If a line in the material below holds the string "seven", tally it, then give the tally alone.
———
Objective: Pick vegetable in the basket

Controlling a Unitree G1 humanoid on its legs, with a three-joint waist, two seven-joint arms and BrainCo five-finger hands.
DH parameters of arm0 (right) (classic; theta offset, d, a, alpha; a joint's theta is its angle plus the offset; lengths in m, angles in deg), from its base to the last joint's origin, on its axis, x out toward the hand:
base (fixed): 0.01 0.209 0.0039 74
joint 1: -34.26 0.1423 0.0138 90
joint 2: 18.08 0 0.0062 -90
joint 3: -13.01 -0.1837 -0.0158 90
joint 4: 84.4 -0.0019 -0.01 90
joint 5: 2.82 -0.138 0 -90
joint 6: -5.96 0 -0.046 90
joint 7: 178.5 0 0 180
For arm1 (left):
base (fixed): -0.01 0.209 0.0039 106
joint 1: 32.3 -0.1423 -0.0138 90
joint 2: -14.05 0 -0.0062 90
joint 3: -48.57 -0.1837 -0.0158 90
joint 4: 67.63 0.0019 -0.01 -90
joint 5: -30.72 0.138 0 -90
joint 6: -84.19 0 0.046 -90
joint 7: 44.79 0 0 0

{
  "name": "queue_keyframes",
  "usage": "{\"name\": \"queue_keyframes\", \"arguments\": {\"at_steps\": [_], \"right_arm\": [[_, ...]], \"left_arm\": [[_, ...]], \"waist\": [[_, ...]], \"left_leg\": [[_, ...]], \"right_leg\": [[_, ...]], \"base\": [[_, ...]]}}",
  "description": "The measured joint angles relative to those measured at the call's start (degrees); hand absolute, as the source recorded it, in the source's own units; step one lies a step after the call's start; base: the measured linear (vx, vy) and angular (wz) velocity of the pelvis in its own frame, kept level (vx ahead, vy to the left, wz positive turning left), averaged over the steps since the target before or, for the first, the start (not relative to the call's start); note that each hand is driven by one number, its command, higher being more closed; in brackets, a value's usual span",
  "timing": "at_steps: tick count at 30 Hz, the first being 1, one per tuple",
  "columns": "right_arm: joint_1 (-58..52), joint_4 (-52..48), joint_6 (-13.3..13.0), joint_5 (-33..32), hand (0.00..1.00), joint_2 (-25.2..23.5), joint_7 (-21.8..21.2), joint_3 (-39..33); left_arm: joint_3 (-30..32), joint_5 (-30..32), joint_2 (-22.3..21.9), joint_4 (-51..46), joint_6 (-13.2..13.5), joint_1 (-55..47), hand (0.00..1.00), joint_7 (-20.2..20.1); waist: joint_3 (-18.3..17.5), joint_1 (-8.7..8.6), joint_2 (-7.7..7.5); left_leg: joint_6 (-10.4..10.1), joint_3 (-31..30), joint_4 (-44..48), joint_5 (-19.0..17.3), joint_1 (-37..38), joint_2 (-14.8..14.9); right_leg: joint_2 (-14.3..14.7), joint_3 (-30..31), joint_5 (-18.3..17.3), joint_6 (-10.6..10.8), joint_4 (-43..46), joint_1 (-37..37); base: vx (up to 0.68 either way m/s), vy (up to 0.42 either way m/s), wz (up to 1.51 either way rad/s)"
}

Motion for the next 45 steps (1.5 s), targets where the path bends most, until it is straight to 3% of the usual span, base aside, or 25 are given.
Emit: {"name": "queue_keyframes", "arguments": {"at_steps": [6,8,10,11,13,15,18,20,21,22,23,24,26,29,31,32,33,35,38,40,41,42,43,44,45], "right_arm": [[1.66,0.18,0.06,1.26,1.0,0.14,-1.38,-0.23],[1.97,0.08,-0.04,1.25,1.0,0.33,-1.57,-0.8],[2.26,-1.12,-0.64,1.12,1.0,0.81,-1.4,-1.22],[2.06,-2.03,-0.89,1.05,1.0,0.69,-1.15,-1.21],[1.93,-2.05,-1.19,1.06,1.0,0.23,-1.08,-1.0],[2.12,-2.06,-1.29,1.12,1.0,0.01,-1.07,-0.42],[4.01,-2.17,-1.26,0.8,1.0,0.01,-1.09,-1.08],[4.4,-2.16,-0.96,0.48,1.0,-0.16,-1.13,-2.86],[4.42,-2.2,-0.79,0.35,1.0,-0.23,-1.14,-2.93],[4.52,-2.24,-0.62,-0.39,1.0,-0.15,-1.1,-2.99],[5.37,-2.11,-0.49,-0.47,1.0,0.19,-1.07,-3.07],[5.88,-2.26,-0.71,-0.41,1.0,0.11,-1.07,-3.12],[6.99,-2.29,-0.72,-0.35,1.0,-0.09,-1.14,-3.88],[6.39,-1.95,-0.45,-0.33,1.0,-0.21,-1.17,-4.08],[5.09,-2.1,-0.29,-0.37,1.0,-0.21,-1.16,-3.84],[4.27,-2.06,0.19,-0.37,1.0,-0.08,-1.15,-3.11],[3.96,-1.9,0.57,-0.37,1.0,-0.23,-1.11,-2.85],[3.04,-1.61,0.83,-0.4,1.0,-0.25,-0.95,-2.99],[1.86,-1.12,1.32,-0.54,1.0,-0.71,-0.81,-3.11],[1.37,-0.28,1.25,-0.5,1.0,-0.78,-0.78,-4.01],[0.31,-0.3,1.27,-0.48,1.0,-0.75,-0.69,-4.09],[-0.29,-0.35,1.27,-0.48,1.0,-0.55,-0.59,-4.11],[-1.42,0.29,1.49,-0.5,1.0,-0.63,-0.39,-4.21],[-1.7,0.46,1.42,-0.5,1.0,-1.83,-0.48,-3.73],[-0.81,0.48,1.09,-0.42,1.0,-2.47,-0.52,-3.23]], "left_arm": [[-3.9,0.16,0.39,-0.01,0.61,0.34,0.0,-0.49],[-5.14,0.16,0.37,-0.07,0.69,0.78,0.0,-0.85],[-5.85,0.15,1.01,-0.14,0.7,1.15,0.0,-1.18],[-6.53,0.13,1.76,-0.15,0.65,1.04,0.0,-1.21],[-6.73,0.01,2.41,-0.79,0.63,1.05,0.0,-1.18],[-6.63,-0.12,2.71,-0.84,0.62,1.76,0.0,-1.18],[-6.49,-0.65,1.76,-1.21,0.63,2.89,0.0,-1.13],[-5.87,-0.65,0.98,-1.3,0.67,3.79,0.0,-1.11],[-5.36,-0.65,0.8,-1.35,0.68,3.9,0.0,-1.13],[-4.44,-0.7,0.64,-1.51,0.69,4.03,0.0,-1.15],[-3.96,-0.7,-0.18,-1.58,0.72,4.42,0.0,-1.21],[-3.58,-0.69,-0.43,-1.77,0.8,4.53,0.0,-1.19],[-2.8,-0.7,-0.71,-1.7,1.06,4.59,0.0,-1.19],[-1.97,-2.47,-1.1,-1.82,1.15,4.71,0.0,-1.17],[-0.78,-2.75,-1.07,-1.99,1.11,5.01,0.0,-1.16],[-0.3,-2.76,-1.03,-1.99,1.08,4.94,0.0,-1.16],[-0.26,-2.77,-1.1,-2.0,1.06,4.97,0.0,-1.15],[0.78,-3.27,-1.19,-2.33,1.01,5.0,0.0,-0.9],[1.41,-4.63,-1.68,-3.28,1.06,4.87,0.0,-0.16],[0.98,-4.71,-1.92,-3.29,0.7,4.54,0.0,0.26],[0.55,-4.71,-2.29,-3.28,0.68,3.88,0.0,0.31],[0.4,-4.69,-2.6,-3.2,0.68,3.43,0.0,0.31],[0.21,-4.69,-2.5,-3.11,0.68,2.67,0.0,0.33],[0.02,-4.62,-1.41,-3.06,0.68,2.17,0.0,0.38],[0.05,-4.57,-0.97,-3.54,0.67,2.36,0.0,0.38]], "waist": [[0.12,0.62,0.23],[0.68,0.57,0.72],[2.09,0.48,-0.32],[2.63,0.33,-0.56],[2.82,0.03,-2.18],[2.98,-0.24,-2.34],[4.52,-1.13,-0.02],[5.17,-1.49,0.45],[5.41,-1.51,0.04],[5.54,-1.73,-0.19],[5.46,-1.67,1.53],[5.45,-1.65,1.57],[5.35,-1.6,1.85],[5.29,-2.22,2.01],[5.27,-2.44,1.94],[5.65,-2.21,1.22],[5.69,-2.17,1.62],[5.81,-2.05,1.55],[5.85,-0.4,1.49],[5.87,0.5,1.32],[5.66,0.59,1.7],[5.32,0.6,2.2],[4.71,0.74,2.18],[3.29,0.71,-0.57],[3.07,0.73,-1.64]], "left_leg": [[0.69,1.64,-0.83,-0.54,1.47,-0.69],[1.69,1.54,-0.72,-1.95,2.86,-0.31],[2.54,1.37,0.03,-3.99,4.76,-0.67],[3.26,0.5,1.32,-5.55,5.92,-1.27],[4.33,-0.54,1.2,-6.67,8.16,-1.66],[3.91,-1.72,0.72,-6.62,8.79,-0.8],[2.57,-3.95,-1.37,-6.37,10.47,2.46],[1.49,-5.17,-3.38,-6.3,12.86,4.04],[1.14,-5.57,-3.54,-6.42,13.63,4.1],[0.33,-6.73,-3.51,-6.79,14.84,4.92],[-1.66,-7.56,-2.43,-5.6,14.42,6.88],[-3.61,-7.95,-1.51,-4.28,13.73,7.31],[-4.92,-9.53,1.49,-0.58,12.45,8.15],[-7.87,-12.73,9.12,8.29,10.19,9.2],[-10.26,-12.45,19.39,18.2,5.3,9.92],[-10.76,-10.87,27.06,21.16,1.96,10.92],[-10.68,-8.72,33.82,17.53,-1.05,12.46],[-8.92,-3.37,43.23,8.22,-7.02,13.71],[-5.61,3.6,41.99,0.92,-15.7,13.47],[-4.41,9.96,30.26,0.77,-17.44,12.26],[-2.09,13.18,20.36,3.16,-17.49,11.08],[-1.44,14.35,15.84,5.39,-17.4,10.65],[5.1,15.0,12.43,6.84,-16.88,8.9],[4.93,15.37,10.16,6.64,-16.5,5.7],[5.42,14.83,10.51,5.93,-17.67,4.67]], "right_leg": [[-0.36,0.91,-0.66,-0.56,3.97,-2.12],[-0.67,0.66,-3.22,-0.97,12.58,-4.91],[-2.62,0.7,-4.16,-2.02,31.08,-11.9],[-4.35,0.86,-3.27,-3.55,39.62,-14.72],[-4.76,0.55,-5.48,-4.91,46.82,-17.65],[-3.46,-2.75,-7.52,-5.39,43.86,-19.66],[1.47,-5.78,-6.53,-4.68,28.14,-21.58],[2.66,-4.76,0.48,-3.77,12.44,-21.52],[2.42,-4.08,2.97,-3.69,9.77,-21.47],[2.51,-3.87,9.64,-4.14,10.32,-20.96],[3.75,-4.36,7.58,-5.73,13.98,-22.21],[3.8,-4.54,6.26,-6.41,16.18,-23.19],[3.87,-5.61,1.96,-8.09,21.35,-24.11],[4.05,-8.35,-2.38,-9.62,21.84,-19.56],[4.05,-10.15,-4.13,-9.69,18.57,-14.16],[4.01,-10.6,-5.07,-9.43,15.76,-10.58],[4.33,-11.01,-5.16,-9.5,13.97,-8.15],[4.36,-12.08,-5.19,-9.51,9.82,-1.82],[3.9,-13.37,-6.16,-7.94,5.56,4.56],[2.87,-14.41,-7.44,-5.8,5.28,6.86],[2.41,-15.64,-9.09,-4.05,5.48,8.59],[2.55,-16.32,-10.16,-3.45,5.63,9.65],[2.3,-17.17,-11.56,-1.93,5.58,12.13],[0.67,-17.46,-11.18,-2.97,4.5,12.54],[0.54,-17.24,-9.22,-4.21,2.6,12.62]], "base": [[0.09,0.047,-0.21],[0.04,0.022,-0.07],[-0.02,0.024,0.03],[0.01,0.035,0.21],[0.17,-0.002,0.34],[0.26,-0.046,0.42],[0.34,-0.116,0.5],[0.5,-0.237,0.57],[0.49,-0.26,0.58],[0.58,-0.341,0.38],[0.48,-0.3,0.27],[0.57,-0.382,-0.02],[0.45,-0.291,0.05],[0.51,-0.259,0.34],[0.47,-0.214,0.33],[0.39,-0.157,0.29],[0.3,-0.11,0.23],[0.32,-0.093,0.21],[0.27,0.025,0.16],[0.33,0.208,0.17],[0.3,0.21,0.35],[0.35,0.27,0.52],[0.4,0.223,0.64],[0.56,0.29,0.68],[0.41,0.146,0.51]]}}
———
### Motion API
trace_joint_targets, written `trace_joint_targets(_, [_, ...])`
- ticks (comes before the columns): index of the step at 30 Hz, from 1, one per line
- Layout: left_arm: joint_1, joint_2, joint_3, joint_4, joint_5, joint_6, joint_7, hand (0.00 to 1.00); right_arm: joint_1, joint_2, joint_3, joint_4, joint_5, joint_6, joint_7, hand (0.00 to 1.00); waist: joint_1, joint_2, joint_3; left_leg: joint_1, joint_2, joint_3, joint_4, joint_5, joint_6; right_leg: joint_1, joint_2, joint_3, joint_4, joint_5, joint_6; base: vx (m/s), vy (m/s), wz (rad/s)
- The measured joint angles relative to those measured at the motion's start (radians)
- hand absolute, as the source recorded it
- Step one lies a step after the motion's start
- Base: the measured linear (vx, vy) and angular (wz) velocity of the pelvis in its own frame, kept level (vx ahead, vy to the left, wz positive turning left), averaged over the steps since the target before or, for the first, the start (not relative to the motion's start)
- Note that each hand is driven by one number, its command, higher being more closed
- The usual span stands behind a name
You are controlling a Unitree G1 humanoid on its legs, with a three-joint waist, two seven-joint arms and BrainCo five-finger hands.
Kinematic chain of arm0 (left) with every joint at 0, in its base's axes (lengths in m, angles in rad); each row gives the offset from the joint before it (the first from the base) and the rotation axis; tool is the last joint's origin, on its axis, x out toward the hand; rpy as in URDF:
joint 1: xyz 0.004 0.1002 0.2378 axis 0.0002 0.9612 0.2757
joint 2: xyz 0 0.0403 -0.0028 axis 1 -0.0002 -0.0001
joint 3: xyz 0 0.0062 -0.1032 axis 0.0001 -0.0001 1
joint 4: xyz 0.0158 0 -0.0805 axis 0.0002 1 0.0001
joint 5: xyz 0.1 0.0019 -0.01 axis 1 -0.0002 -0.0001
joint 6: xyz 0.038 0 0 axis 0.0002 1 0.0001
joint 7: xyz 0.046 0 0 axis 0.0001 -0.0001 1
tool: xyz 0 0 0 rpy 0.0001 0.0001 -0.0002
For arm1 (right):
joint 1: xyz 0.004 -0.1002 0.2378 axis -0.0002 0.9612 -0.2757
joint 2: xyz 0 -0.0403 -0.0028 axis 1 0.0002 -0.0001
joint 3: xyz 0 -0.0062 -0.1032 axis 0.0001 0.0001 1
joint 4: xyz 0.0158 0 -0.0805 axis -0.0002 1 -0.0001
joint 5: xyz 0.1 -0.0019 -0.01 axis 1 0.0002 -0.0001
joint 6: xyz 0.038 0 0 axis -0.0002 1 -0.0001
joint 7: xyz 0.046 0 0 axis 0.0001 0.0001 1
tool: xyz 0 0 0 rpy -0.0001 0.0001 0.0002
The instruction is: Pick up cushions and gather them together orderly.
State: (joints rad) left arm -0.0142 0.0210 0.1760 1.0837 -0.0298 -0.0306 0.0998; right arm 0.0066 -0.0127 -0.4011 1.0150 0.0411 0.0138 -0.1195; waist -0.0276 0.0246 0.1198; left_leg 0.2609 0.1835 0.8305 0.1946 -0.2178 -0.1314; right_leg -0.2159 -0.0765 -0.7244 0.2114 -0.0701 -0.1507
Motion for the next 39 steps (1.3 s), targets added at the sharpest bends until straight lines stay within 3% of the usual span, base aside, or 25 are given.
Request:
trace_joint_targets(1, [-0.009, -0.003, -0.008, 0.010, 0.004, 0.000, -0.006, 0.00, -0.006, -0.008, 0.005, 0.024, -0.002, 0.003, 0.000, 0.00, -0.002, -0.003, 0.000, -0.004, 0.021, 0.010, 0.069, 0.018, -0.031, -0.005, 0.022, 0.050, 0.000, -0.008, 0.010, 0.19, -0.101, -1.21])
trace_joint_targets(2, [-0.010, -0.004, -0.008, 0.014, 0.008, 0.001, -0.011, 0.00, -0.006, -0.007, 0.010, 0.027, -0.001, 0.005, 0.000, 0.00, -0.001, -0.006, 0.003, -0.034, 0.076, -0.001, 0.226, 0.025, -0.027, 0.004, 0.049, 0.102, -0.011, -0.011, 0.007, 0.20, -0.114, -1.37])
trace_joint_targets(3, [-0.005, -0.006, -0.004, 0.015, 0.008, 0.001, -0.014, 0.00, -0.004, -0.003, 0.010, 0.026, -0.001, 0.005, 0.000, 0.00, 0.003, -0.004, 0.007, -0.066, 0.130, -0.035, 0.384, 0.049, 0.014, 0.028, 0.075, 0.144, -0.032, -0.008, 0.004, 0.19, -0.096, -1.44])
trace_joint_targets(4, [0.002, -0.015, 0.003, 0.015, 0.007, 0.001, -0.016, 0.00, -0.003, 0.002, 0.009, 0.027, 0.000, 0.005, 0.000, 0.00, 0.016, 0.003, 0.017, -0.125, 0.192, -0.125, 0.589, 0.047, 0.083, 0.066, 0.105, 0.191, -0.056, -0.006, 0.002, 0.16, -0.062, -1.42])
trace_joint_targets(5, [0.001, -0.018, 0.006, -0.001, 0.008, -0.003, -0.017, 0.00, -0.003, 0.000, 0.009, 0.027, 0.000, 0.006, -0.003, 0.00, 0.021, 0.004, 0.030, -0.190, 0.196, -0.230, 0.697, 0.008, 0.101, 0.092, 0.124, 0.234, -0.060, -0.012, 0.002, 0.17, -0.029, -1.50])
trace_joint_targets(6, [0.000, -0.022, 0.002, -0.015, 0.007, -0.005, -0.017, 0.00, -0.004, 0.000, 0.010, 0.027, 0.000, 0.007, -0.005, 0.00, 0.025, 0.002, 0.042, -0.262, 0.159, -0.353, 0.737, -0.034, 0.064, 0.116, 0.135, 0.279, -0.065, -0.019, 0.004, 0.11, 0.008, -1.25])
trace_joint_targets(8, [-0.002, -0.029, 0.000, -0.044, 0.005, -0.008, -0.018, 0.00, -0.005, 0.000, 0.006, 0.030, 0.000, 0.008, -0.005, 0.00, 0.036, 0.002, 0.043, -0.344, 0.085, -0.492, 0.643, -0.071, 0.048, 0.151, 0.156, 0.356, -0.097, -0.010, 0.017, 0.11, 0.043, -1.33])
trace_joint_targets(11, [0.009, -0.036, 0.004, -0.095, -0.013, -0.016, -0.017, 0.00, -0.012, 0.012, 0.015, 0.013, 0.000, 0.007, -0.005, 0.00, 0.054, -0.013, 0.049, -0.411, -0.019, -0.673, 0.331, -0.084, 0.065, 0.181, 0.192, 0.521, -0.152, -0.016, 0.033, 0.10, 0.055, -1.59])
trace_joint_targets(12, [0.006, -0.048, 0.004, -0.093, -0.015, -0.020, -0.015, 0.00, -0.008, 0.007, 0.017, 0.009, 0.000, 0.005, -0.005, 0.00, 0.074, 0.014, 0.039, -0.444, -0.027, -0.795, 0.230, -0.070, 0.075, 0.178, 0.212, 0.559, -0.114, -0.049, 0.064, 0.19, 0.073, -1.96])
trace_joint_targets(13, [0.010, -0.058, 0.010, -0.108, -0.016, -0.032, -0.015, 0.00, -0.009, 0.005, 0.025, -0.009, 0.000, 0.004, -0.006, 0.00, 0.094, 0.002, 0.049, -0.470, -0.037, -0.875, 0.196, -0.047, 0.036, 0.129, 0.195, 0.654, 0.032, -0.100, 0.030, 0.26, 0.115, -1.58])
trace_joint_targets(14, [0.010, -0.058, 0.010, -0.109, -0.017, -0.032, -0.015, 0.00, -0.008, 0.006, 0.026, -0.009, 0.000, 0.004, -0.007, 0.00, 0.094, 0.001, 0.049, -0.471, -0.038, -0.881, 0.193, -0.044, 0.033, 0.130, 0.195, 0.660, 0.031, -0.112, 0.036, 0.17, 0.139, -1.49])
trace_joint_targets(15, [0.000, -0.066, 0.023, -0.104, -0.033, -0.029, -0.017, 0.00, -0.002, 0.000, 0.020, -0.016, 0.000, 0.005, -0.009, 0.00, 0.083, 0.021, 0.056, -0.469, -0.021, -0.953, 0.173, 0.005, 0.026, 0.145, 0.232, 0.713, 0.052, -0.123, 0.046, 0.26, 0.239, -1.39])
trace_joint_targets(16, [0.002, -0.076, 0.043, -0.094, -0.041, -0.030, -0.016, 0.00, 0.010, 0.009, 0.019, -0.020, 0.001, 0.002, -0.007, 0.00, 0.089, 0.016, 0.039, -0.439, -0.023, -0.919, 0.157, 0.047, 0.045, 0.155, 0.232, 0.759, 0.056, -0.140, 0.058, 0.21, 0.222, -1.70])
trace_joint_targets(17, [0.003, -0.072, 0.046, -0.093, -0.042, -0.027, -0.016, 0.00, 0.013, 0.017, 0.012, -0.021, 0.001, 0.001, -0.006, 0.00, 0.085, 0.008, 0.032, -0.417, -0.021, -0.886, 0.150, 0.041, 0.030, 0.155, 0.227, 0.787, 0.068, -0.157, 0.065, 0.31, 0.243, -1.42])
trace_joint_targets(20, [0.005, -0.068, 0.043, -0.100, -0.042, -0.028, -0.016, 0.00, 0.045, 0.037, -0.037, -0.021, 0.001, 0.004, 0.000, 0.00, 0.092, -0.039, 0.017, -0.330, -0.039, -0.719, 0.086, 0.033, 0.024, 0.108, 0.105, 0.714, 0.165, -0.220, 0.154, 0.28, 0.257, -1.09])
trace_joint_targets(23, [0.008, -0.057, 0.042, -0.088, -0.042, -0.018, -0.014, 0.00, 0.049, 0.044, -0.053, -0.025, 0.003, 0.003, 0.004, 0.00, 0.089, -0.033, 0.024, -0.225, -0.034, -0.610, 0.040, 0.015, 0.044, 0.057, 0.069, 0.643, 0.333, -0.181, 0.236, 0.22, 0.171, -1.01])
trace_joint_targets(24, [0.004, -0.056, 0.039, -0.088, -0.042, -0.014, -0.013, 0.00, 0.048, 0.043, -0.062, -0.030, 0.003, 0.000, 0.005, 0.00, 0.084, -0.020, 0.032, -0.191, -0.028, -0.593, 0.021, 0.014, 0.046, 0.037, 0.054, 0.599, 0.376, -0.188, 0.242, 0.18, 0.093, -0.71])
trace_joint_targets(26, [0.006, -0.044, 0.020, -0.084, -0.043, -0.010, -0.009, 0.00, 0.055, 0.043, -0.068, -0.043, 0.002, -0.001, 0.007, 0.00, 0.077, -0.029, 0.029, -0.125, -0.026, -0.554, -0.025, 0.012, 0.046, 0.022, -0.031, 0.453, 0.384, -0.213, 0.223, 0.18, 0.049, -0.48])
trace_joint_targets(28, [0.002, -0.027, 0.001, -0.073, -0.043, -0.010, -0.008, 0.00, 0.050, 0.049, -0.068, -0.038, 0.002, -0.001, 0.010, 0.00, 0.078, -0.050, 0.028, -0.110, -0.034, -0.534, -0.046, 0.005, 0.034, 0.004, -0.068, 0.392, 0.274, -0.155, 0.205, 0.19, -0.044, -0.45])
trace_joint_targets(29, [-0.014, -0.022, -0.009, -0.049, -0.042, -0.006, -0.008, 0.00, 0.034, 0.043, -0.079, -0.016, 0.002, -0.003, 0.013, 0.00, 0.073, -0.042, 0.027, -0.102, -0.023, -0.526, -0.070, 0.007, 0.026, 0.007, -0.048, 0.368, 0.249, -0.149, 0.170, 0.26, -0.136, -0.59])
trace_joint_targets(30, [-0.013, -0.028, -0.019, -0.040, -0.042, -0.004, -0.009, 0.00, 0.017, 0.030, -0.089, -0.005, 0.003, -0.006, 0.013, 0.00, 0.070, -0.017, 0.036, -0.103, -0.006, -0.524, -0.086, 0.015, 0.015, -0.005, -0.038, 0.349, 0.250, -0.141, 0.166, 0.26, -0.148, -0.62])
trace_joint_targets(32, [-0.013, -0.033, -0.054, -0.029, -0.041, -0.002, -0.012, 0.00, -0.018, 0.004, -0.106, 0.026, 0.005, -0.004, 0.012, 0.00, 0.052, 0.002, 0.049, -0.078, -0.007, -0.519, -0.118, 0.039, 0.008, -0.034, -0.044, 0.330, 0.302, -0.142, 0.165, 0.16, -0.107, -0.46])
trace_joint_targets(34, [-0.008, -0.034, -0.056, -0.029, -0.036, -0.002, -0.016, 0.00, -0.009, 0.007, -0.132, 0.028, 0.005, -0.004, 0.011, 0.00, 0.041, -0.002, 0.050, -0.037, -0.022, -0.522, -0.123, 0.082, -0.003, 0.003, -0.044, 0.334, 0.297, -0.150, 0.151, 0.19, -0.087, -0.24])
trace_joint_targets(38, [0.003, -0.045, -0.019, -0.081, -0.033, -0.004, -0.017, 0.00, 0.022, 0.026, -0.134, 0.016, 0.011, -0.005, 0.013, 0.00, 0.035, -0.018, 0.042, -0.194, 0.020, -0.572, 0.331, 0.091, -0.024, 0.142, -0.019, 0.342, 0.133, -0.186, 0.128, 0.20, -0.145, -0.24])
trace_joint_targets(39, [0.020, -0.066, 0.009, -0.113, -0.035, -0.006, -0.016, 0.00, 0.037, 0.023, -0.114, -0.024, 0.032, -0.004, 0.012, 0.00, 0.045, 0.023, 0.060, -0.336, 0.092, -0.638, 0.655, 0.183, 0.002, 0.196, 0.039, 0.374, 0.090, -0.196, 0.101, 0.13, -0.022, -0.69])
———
* SOLUTION FOR THIS PROBLEM
2